Thursday didn’t bring the rules, though CMS did offer some clarity and more flexibility — but also raised new questions — in terms of reducing the administrative burden and increasing clinician participation.

CMS introduced what the agency called a “long-term effort,” led by in-house physicians, to get medical practitioners involved in the Merit-based Incentive Payment System (MIPS) and Advanced Alternative Payment Models (APM) programs that MACRA created.
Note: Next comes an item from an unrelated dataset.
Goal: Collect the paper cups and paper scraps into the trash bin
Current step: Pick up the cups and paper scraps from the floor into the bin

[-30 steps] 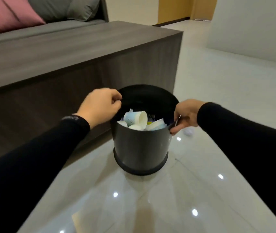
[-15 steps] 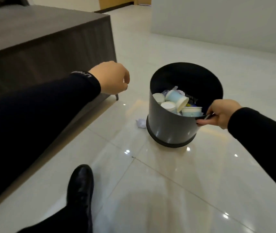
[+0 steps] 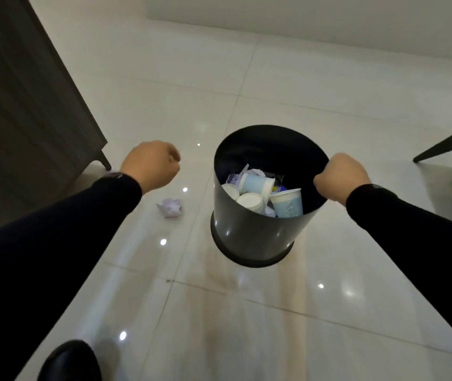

Acting CMS Administrator Andy Slavitt appointed Dr. Shantanu Agrawal, director of the CMS Center for Program Integrity, to engage clinicians in the development and implementation of MACRA. Slavitt also said each of the 10 CMS regions around the country would be holding local meetings over the next six months to solicit input from practicing physicians.

“As we implement the Quality Payment Program under MACRA, we cannot do it without making a sustained, long-term commitment to take a holistic view on the demands on the physician and clinician workforce,” Slavitt said in a prepared statement. “The new initiative will launch a nationwide effort to work with the clinician community to improve Medicare regulations, policies, and interaction points to address issues and to help get physicians back to the most important thing they do – taking care of patients.”

This will start with an 18-month pilot program aimed at reducing medical review for some doctors participating in certain Advanced APMs, according to CMS.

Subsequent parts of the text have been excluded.